Au début du siècle dernier, les grèves dites de « dignité » contre le harcèlement au travail

La couverture médiatique des violences faites aux femmes depuis #MeToo voudrait nous convaincre que toutes les femmes subissent les mêmes oppressions et que sur ces questions il n’y a pas de division de classe. Cette question, loin d’être nouvelle, est bien ancrée dans les rapports de violence et de domination qu’implique l’exploitation capitaliste, et que les femmes subissent doublement (en tant que femme et en tant que travailleuse).

Article tiré de notre brochure contre le sexisme et le capitalisme que vous pouvez vous procurer ici ou directement auprès de nos militants.

En novembre 1892, la loi dite de « protection du travail des femmes » a pour effet de consacrer leur situation précaire. Elle entérine des secteurs professionnels interdits aux femmes et renforce l’idée qu’elles sont une concurrence pour les hommes, légitimant les inégalités de traitement et les différences de salaires.

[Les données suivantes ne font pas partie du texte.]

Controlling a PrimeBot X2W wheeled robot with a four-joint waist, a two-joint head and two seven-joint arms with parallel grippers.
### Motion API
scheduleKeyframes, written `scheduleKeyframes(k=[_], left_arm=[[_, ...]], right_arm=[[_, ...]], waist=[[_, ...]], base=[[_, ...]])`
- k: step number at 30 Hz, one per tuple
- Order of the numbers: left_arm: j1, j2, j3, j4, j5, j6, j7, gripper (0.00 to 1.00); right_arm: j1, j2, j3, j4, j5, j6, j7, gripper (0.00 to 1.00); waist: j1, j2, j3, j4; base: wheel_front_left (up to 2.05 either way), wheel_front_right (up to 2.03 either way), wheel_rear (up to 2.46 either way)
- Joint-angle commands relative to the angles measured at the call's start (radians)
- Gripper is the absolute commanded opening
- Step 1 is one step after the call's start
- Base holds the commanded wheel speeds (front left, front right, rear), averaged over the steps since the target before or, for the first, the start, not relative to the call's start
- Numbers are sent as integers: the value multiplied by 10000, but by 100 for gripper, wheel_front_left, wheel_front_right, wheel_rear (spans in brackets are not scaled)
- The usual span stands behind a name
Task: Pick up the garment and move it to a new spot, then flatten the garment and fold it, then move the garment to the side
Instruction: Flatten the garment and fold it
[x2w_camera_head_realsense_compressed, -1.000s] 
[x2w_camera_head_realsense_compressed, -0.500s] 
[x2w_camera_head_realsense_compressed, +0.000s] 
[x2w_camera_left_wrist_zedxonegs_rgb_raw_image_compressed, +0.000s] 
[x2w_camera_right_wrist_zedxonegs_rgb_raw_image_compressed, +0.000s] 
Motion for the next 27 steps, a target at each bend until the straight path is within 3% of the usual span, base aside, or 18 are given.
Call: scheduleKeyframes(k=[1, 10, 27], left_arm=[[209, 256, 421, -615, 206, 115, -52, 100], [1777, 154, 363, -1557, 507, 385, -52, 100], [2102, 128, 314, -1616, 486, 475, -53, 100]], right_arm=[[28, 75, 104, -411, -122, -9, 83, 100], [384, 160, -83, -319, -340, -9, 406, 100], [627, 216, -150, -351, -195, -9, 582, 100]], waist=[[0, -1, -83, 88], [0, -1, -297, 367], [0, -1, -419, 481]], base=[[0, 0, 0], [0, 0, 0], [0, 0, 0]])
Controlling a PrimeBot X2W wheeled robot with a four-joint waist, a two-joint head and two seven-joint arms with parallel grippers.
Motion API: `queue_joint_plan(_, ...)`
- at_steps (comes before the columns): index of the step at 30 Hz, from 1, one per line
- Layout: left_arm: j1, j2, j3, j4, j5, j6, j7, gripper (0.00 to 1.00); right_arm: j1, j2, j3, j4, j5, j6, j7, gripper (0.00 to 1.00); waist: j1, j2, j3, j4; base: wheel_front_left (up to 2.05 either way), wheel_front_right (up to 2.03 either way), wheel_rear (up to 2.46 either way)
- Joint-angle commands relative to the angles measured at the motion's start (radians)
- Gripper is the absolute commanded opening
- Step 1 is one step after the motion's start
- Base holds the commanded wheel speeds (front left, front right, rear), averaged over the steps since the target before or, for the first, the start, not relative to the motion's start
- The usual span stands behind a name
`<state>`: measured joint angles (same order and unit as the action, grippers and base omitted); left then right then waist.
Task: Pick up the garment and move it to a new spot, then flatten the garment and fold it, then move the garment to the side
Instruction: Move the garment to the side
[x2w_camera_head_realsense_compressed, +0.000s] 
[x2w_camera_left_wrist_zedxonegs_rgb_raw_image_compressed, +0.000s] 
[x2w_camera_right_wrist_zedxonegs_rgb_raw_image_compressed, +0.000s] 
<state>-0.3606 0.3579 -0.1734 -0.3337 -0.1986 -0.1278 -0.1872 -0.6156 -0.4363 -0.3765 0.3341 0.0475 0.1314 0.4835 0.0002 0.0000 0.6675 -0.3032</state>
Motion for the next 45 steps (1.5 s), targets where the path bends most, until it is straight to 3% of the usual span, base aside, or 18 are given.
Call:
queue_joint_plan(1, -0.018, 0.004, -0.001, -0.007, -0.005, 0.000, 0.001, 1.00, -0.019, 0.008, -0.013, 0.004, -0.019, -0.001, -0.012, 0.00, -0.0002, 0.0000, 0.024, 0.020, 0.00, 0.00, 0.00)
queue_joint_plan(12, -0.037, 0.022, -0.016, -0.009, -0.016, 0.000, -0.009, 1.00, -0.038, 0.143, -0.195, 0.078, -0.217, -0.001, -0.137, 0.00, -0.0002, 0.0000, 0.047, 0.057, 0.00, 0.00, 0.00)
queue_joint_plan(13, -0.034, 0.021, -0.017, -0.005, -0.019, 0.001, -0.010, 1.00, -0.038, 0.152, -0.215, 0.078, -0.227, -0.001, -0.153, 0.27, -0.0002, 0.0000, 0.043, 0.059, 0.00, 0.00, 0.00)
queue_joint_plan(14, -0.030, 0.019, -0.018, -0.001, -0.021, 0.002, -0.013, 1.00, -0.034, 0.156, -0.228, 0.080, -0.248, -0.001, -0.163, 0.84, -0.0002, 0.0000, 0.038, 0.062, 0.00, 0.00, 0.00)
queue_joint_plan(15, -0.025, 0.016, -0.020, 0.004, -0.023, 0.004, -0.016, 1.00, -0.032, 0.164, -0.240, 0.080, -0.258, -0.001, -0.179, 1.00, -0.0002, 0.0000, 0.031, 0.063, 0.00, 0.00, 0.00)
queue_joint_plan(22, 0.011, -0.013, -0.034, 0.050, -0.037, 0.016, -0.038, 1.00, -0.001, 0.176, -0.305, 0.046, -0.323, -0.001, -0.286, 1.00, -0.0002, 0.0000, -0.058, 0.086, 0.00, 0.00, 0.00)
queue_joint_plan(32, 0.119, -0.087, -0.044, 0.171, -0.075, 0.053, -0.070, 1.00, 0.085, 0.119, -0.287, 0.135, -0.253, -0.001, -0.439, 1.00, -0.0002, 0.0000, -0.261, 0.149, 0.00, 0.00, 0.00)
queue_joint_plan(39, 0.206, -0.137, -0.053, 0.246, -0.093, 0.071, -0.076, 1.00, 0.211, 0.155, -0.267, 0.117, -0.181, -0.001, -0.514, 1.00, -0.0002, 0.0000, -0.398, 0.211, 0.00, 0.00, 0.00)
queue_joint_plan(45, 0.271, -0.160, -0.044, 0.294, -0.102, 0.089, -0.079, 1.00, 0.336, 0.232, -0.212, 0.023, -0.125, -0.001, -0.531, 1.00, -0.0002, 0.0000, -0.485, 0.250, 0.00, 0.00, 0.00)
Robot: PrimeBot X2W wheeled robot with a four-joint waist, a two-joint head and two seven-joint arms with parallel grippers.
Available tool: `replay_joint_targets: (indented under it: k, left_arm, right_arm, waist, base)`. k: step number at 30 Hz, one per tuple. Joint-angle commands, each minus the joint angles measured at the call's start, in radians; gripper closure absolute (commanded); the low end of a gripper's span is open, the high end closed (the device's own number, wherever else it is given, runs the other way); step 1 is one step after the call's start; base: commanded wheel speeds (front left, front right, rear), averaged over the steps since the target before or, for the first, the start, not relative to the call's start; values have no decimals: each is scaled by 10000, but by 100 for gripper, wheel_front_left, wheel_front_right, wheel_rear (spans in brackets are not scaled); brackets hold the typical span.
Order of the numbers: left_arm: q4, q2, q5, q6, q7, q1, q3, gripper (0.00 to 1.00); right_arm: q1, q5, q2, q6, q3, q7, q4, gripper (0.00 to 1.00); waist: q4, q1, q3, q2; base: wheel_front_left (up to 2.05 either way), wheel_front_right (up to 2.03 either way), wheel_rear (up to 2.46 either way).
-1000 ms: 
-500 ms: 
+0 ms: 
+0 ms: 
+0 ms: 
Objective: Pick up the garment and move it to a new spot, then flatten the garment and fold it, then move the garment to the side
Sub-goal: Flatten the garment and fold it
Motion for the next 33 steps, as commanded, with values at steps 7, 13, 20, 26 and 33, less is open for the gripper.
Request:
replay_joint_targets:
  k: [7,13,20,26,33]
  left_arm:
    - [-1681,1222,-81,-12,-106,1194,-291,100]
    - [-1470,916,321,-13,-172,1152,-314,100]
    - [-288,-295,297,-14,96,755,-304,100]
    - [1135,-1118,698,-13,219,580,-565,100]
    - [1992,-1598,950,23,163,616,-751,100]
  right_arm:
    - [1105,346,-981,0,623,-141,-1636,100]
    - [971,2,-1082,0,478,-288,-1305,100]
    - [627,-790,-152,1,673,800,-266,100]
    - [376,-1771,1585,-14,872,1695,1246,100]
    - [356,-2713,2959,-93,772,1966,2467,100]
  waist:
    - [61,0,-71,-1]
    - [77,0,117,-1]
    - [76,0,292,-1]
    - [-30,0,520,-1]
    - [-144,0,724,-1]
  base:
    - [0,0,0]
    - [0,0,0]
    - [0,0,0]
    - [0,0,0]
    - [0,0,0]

Elle déclenche de nombreuses grèves d’ouvrières dans l’industrie, jusque dans les années 1930, contre les conditions d’exploitation. Ces grèves appelées « grèves de dignité » liaient le refus de continuer de se laisser maltraiter par le patron ou le/la contremaître, en plus de devoir subir des conditions de travail et de salaires indignes, à la limite de l’esclavage. Pour la seule année 1893, on compte 55 grèves liées à l’application de la loi de 1892, atteignant 350 établissements, et 20 000 grévistes dans 20 départements.

On peut noter que pour beaucoup la revendication principale était de s’opposer au harcèlement sexuel (elles ont été totalement ou partiellement victorieuses) : les grèves dans les Manufactures des Tabacs et Allumettes ( en 1895, 1897, 1899), celle des ouvrières de la porcelaine de Limoges (1905), des fromagères de Roquefort (1907) ou encore des sucrières de la raffinerie Lebaudy en Normandie (en 1902 et 1913).

Dans beaucoup d’usines, le salaire se fait à la pièce, le pouvoir du contre-maître et du patron est dès lors énorme, puisqu’il peut choisir à qui donner les pièces, combien en donner, etc. Pour les femmes, le chantage aux avances sexuelles est courant. A chaque fois, les ouvrières ont dénoncé publiquement leurs agresseurs et ont fait appel aux collègues de leur usine, aux ouvrières des autres usines et ateliers de la ville et aux syndicats pour forcer le patronat à plier. La syndicalisation féminine a d’ailleurs fortement augmenté à partir de cette période, forçant syndicats et partis de gauche à plus prendre en compte la double oppression des femmes travailleuses. Ainsi, elles ont pu gagner à la fois sur les revendications économiques (pour tous) et contre l’oppression sexiste.

L’entrée fracassante de ces femmes dans la lutte des classes, bien qu’ignorée depuis par l’Histoire bourgeoise, a largement contribué à améliorer la condition des femmes et plus largement la condition ouvrière dans son ensemble. Elles nous montrent la voie à suivre.

En 1924 à Douarnenez (Bretagne), les ouvrières des conserveries de sardines ont mené une grève de six semaines pour exiger l’augmentation des salaires. À la fin de la grève, « Dans la conserverie, c’est la fin du patronat de droit divin ».